DA IMPOSSIBILIDADE DA APLICAÇÃO DE PENAS DE CARÁTER PERPÉTUO AO SERVIDOR PÚBLICO

É compreensivo que a Administração Pública ao impedir o retorno ao serviço público de ex-servidor que tenha praticado infração funcional severa, vise atender à moralidade administrativa, mas parece-me, à primeira vista, que tal punição está em desacordo com a Constituição Federal, em seu artigo 5º, inciso XLVII, alínea 'b', que expressamente veda a previsão e aplicação de penas de caráter perpétuo, verbis:

Art. 5º Todos são iguais perante a lei, sem distinção de qualquer natureza, garantindo-se aos brasileiros e aos estrangeiros residentes no País a inviolabilidade do direito à vida, à liberdade, à igualdade, à segurança e à propriedade, nos termos seguintes:

[...]

XLVII - não haverá penas:

[...]
b) de caráter perpétuo;

Até porque o princípio da moralidade administrativa, como todo princípio, não é absoluto, devendo conformar-se com outros postulados, tais como os princípios da dignidade da pessoa humana, da proporcionalidade e da razoabilidade, além do direito fundamental ao livre exercício do trabalho.

No Supremo Tribunal Federal e no Superior Tribunal de Justiça, há acórdãos no sentido da impossibilidade da aplicação de penas de caráter perpétuo em esfera não criminal.
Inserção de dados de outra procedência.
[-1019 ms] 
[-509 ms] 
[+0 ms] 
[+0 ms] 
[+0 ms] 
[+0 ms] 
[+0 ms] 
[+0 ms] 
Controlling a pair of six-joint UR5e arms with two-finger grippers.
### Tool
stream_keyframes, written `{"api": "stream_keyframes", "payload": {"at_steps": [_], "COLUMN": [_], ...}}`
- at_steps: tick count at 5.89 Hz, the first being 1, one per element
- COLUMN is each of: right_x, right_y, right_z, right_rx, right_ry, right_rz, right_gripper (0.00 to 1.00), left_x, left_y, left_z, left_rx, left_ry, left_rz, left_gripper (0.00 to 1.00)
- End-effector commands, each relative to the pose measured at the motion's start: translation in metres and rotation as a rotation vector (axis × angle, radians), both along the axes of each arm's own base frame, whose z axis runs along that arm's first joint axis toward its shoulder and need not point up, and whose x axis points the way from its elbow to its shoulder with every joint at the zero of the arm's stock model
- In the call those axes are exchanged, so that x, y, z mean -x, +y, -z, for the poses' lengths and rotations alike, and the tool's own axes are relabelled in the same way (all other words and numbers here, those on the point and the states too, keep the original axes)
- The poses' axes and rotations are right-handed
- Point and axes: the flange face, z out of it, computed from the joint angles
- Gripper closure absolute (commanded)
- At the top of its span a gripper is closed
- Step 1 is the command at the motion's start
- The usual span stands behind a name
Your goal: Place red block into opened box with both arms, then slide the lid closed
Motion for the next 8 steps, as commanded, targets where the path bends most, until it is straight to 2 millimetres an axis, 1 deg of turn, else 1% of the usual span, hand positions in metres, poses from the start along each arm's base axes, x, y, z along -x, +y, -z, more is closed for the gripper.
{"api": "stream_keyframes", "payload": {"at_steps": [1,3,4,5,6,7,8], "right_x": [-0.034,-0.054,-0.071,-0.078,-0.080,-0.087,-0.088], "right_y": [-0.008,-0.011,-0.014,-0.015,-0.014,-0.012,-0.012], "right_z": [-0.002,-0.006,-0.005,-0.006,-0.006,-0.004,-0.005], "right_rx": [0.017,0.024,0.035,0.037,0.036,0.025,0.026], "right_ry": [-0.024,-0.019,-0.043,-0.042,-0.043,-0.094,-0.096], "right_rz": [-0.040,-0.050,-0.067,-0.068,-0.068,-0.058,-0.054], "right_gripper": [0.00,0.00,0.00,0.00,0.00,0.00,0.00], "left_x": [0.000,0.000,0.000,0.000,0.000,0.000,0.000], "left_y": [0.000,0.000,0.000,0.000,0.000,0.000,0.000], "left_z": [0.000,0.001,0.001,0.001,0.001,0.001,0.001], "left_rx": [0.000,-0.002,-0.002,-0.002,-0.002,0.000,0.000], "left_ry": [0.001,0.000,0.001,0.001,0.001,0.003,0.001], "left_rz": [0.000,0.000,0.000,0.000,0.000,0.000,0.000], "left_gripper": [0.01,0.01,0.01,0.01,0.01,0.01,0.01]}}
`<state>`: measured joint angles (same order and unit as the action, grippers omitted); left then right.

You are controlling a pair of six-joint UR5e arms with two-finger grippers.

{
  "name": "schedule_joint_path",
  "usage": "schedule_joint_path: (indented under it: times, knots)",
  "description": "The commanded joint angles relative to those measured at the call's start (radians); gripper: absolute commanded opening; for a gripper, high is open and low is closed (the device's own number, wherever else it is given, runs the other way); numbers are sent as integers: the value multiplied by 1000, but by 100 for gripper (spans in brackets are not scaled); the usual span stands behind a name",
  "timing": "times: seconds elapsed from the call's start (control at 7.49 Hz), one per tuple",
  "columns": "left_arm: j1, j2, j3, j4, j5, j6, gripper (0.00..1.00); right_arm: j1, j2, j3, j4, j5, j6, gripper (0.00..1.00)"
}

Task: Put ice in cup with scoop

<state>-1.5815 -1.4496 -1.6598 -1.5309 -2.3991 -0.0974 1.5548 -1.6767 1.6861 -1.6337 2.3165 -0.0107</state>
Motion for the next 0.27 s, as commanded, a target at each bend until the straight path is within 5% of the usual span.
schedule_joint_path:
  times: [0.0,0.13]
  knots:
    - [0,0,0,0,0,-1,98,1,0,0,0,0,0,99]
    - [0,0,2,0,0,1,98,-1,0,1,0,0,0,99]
Vejamos:

EMENTA: - DIREITO CONSTITUCIONAL, ADMINISTRATIVO E PROCESSUAL CIVIL. PENA DE INABILITAÇÃO PERMANENTE PARA O EXERCÍCIO DE CARGOS DE ADMINISTRAÇÃO OU GERÊNCIA DE INSTITUIÇÕES FINANCEIRAS. INADMISSIBILIDADE: ART. 5 , XLVI, e, XLVII, b, E § 2 , DA C.F. REPRESENTAÇÃO DA UNIÃO, PELO MINISTÉRIO PÚBLICO: LEGITIMIDADE PARA INTERPOSIÇÃO DO R.E. RECURSO EXTRAORDINÁRIO. 1. À época da interposição do R.E., o Ministério Público federal ainda representava a União em Juízo e nos Tribunais. Ademais, em se tratando de Mandado de Segurança, o Ministério Público oficia no processo (art. 10 da Lei nº 1.533, de 31.12.51), e poderia recorrer, até, como "custos legis". Rejeita-se, pois, a preliminar suscitada nas contra-razões, no sentido de que lhe faltaria legitimidade para a interposição. 2. No mérito, é de se manter o aresto, no ponto em que afastou o caráter permanente da pena de inabilitação imposta aos impetrantes, ora recorridos, em face do que dispõem o art. 5 , XLVI, e, XLVII, b, e § 2 da C.F. 3. Não é caso, porém, de se anular a imposição de qualquer sanção, como resulta dos termos do pedido inicial e do próprio julgado que assim o deferiu. 4. Na verdade, o Mandado de Segurança é de ser deferido, apenas para se afastar o caráter permanente da pena de inabilitação, devendo, então, o Conselho Monetário Nacional prosseguir no julgamento do pedido de revisão, convertendo-a em inabilitação temporária ou noutra, menos grave, que lhe parecer adequada. 5. Nesses termos, o R.E. é conhecido, em parte, e, nessa parte, provido.
(RE 154134, Relator (a): Min. SYDNEY SANCHES, Primeira Turma, julgado em 15/12/1998, DJ 29-10-1999 PP-00017 EMENT VOL-01969-01 PP-00191)
........................................................................................................................
FUNDAÇÃO. Curadores. Ação de destituição. Ministério Público. Legitimidade.
O MP tem legitimidade para propor ação de destituição de curador de fundação, no desempenho do seu dever de velar pelas fundações. O art. 26 do CCivil não foi revogado pelo CPC de 1939 e está em vigor. A destituição, porém, não pode ser em caráter "definitivo", como pena perpétua do exercício de direito civil. Cerceamento de defesa inexistente. Recurso conhecido em parte, e nessa parte provido.
(STJ, REsp 162114/SP, Rel. Ministro RUY ROSADO DE AGUIAR, QUARTA TURMA, julgado em 06/08/1998, DJ 26/10/1998, p. 122)

Conclusão

 O Estado erra ao não aplicar o comando constitucional que veda a  fixação de pena perpétua, negando cargos públicos aos que cometeram uma infração penal, administrativa, civil, num remoto passado, tornando “letra morta” às garantias fundamentais estabelecidas em nosso Estado de Direito.